# Homemade router fence



## g-man (Sep 10, 2004)

1. Fence is 1 1/2 inches thick. Same material as router table top.
2. Fence with chip guard.
3. Fence with featherboard.
4. Holes in table are for Shop Vac connection under table.
5. Auxiliary fence for wider router bits.


----------



## Nasanut (Sep 21, 2004)

I use HDPE cut to the width and length for my table. It looks just like the ones Rick and Bob use on the RW pgm and 16 feet of the stuff only costs me $7.50 on Ebay. (cost me more to ship it!)


----------



## Don Hurley (Sep 10, 2004)

Can you explain the abbreviation HDPE please.


----------



## ejant (Sep 10, 2004)

HDPE = high density polyethylene


----------



## Nasanut (Sep 21, 2004)

It's that white plastic you see on RW. High Density Poly Ethelene.
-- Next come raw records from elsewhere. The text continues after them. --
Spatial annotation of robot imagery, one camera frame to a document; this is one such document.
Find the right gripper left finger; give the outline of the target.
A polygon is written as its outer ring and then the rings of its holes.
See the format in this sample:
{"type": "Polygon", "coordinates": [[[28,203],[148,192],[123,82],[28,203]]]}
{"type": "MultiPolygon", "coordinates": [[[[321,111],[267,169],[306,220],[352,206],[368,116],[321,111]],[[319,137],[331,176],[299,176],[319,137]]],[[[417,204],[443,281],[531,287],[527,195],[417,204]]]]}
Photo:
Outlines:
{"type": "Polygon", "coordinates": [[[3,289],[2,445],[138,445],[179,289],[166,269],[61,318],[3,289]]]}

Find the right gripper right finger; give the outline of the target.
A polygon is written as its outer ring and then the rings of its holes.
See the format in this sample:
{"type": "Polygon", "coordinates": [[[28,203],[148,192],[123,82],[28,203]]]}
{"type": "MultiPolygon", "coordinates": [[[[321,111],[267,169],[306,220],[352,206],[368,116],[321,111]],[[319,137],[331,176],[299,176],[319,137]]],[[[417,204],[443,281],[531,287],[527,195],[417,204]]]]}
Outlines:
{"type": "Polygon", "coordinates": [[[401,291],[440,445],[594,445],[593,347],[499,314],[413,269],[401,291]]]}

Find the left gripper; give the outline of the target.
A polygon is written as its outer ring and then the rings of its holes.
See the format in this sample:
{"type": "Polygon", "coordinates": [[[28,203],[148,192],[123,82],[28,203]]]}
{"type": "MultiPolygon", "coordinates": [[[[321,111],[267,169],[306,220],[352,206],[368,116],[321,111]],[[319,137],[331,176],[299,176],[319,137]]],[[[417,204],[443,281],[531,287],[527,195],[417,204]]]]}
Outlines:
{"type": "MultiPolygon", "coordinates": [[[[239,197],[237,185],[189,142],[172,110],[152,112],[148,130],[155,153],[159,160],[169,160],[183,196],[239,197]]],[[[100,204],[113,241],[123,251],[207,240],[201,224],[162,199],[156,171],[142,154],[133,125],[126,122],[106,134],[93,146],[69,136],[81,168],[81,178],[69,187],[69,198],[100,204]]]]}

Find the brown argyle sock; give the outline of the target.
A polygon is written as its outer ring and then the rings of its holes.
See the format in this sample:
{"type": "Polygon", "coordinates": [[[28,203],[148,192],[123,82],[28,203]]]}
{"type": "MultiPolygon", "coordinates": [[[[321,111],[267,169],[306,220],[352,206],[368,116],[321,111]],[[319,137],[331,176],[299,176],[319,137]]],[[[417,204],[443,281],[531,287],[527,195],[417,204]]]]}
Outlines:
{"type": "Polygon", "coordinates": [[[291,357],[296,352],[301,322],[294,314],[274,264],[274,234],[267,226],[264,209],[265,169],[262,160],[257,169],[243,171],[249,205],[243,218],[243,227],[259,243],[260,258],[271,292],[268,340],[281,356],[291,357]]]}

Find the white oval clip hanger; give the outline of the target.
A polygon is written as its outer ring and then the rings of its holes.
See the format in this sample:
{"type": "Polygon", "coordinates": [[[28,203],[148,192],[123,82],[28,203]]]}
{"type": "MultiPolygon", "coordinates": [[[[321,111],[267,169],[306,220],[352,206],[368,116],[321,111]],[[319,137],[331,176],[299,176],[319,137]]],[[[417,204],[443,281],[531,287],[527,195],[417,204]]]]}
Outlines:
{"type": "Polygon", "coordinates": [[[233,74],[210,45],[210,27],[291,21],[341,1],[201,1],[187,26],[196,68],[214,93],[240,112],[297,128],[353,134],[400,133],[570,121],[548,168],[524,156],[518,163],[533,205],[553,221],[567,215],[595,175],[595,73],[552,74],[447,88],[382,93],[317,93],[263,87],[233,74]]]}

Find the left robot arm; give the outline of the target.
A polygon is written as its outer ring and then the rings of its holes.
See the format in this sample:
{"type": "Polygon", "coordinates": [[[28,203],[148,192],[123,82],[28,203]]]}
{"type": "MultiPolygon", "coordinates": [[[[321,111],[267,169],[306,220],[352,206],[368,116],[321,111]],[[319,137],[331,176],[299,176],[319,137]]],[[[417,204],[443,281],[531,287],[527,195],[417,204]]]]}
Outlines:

Another material that is good is the UHMW this is UltraHigh Molecular Weight ( Polyethylene ) like the HDPE you can saw drill and tap it like it was a soft metal except you can use woodworking machinery to do it.


----------



## newrat313 (Oct 6, 2004)

re your homemade router fence. What do you attach to the holes on the top of the table that leads underneath to your shop vac?

newrat313


----------



## g-man (Sep 10, 2004)

*ShopVac accessory*



newrat313 said:


> re your homemade router fence. What do you attach to the holes on the top of the table that leads underneath to your shop vac?
> 
> newrat313



newrat send me a private e-mail and I will send you my design.


----------



## BILLDOZER50 (Nov 10, 2004)

g-man,
That is a very impressive set up you made, i would love for you to send more details via e-mail, pics would be great. I recently got a table im making into a router table, and this is the best fence ive seen
nice job


----------



## vrbradley (Sep 11, 2004)

*Router fence*

I went through the agony of searching for the best way to build a router fence when i mounted my router to my saw table, it is frustrating...pick something and try it, what i ended up witj was the third attempt, it works great and was relativly inexpensive and easy (if i did it you know it was easy)

Brad


----------



## vrbradley (Sep 11, 2004)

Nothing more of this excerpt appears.